Q49 Charlotte Atkins: Mr Foster,
you were speaking earlier about redundancies and you seemed to
be taking a somewhat blasé view about redundancies. I have
to say that sitting in North Staffordshireand you mentioned
my local hospitalwe take a less relaxed view about redundancies.
You particularly mentioned my local hospital and you spoke about
300 extra staff being recruited in the first quarter. Can you
elaborate a bit more about that?
Mr Foster: First of all, I was
by no means being blasé about redundancies. Everybody who
works in human resources and workforce would say that they are
the very last measure that any organisation should ever take and
we have been very clear on a series of other things that can and
should be done first before compulsory redundancies are even contemplated
and far from being blasé, I was simply pointing out the
contrast between the headline numbers that are being banded about
as job cuts, which are in fact reductions in numbers of posts
and not redundancies of individual people. So far from it.
Q50 Charlotte Atkins: So you would
expect in North Staffordshire we are still talking about over
500 redundancies?
Mr Foster: Yes. I also said that
there are two or three exceptions of which I am aware of organisations
where the level of cut is so great that there will be more significant
numbers and regretfully North Staffordshire is on of those two
or three organisations. But, the example that I gave, which really
follows the investigation that has been taking place into why
North Staffordshire found itself in this situation that it is,
did reveal that in the first quarter of last year there was this
increase in workforce numbers which simply demonstrated the lack
of integration in that instance between workforce planning and
financial planning.
Q51 Charlotte Atkins: What was the
justification for taking on these extra 300 staff?
Mr Foster: I do not know the answer
to that, because I have not asked that question. I would imagine
that it is because workforce planning is done in a separate place
from financial planning. The workforce planners say what work
they expect to have to do, they need more staff so they start
recruiting them without actually reconciling that to the budget
they have available.
Q52 Charlotte Atkins: So who is responsible
for linking up the issue of workforce planning with the financial
resources available?
Mr Foster: Following the last
sitting of the Committee on this subject, the publication A
Health Service of All the Talents made the point that there
is a level of responsibility at every stage in the system. There
is responsibility inside a provider organisation for integrating
its planning, there is a responsibility at the level of the strategic
health authority for challenging and ensuring that those figures
are collected and then there is a responsibility nationally for
us to aggregate the strategic health authority plans.

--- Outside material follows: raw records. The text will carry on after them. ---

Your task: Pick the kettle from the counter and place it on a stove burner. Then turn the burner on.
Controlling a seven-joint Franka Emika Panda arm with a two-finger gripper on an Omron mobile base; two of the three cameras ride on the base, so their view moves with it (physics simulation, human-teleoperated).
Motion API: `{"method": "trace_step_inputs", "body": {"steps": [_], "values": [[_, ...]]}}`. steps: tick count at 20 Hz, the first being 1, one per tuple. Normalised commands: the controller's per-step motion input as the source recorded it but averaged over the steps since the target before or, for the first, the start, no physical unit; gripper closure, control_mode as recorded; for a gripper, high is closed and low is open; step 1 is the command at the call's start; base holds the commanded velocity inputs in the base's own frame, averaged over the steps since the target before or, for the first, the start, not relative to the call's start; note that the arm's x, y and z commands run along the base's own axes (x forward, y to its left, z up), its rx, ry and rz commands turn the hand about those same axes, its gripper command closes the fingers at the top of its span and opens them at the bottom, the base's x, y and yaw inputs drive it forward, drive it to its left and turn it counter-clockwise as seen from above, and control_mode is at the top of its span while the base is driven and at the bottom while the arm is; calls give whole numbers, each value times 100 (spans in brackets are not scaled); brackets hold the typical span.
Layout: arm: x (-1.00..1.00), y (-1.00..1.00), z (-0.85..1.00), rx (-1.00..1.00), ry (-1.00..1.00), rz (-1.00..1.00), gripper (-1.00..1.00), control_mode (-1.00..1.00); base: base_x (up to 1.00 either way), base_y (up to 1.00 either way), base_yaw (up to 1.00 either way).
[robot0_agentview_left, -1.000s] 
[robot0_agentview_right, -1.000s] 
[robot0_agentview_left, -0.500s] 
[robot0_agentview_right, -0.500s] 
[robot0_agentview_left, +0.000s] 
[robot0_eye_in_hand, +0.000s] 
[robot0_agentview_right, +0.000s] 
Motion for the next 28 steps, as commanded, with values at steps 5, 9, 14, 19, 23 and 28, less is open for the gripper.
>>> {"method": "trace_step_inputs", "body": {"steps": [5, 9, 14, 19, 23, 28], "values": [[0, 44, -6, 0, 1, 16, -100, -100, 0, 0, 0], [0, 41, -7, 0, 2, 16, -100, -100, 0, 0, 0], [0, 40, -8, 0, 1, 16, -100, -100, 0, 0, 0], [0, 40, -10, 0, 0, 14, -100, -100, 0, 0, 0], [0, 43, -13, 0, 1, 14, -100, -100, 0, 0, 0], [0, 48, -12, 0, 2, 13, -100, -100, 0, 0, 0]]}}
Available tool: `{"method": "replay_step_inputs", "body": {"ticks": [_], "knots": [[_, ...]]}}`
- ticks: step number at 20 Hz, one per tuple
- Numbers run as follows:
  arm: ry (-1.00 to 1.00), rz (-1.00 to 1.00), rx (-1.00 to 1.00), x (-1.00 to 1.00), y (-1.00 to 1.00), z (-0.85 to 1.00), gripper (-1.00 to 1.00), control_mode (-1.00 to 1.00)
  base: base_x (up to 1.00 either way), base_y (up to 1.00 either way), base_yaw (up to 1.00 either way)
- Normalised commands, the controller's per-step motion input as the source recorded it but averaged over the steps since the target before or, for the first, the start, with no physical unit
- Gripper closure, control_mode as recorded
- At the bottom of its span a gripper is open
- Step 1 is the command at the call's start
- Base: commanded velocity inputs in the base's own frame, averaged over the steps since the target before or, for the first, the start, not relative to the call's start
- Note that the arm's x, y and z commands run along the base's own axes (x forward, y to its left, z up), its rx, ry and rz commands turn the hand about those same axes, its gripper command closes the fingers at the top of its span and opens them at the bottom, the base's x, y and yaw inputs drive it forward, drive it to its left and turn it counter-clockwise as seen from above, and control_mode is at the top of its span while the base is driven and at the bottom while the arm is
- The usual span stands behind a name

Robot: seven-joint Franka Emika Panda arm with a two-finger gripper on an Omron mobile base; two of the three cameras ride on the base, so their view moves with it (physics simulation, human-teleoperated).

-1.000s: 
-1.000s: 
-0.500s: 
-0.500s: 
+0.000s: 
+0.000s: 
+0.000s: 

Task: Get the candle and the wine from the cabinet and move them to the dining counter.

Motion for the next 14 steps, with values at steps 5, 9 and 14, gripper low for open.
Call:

I gave you
the example of last year when we aggregated the first of the strategic
health authority plans and it demonstrated a 6% increase in workforce
planning which we said did not make sense in the financial environment.

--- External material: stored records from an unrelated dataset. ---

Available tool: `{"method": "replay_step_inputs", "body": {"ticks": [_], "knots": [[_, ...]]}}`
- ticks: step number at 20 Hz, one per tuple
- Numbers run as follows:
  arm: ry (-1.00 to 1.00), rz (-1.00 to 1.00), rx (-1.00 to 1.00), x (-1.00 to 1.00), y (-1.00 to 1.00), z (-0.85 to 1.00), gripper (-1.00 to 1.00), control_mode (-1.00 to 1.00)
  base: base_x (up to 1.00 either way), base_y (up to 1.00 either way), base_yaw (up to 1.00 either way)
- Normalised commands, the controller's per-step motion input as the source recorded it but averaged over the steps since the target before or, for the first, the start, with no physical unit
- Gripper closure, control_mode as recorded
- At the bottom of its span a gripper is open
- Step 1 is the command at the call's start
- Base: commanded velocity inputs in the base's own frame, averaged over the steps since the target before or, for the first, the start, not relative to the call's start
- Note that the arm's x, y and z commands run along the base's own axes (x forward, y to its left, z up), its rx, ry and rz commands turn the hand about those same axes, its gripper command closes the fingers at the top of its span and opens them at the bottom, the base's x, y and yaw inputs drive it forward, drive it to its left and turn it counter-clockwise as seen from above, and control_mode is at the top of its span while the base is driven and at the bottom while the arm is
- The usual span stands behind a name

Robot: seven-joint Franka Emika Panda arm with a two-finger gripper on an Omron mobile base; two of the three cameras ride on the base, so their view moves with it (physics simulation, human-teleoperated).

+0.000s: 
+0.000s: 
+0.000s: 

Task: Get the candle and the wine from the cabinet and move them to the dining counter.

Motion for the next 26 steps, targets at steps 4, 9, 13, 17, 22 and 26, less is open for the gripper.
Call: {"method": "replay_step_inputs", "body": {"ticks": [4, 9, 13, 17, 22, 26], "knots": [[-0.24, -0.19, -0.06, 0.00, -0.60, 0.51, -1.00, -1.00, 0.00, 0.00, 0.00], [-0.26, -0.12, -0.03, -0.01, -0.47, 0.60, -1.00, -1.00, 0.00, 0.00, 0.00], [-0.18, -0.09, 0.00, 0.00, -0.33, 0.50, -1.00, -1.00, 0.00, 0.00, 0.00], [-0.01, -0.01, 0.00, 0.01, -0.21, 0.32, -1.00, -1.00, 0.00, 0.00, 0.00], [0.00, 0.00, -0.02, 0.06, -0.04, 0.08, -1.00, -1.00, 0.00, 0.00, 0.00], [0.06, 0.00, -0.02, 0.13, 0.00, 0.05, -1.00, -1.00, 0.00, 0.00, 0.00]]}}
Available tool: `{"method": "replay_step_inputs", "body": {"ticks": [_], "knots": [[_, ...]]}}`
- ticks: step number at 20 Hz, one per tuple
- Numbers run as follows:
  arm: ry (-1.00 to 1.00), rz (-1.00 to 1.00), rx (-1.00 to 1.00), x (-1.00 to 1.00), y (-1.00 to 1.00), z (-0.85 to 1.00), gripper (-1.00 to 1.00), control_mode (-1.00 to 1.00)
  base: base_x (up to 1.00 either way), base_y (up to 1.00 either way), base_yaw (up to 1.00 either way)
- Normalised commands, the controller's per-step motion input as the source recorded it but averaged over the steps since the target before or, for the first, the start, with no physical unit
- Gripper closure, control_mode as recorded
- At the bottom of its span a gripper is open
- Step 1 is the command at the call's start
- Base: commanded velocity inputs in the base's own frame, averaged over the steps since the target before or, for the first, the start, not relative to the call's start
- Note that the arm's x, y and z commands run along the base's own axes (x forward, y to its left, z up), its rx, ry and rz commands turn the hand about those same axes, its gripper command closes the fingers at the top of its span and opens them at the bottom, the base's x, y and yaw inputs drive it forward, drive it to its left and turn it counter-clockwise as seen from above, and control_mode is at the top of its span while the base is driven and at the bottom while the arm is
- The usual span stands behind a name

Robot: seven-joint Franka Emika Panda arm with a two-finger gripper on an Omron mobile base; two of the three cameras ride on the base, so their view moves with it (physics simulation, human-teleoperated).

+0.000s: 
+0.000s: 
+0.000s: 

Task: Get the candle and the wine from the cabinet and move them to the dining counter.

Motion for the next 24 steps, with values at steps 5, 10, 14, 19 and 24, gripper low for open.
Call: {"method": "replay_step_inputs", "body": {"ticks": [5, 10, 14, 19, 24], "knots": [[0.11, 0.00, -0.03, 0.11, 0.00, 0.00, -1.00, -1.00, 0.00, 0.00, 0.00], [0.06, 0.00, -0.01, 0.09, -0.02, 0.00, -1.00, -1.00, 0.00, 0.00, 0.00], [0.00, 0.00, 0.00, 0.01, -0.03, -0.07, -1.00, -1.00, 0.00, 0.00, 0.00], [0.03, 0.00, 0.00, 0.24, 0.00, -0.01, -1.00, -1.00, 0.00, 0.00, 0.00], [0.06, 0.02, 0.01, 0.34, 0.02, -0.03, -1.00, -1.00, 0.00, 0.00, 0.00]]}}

There is a challenge at the higher levels of the pyramidical structure,
but the fundamental responsibility for planning lies at local
level in each provider organisation.
Q53 Charlotte Atkins: What worries
me, and you have already spoken about the strategic health authorities
and how of course they are going to be reduced in number, while
even in the smaller scale, is when you have the Shropshire and
Staffordshire Strategic Health Authority with a vast hospital,
the University Hospital of North Staffordshire, in its patch,
which did not pick up on the fact that workforce was being recruited
not centrally by the University Hospital, but by each separate
department and there was no central control, which you indicated,
with that 300 extra staff just recruited with no reference to
the financial implications.
Mr Foster: Just as I have indicated
that under the new structure there are responsibilities at every
level of the NHS, when something goes badly wrong, as it has done
in North Staffordshire, there is a degree of responsibility at
every level.
Q54 Charlotte Atkins: So the responsibility
lies with the strategic health authority, it lies also with the
management of the particular hospital.
Mr Foster: Inevitably.
Q55 Charlotte Atkins: But the reality
is that the hospital management, in the case of the University
Hospital of North Staffordshire, go off and get plum jobs whereas
the staff, the very committed, dedicated staff of the hospital
end up with their P45s.
Mr Foster: Yes, and partly as
a result of that and other stories, the system has been strengthened
further this year. I do not know, Debbie, whether you want to
outline the information we are now proposing to collect from each
organisation?
Ms Mellor: We started last year.
There was a challenge process where we sat down with the SHAs
and we looked at their workforce and their finance plans and on
the back of that we decided we needed to collect a bit more data.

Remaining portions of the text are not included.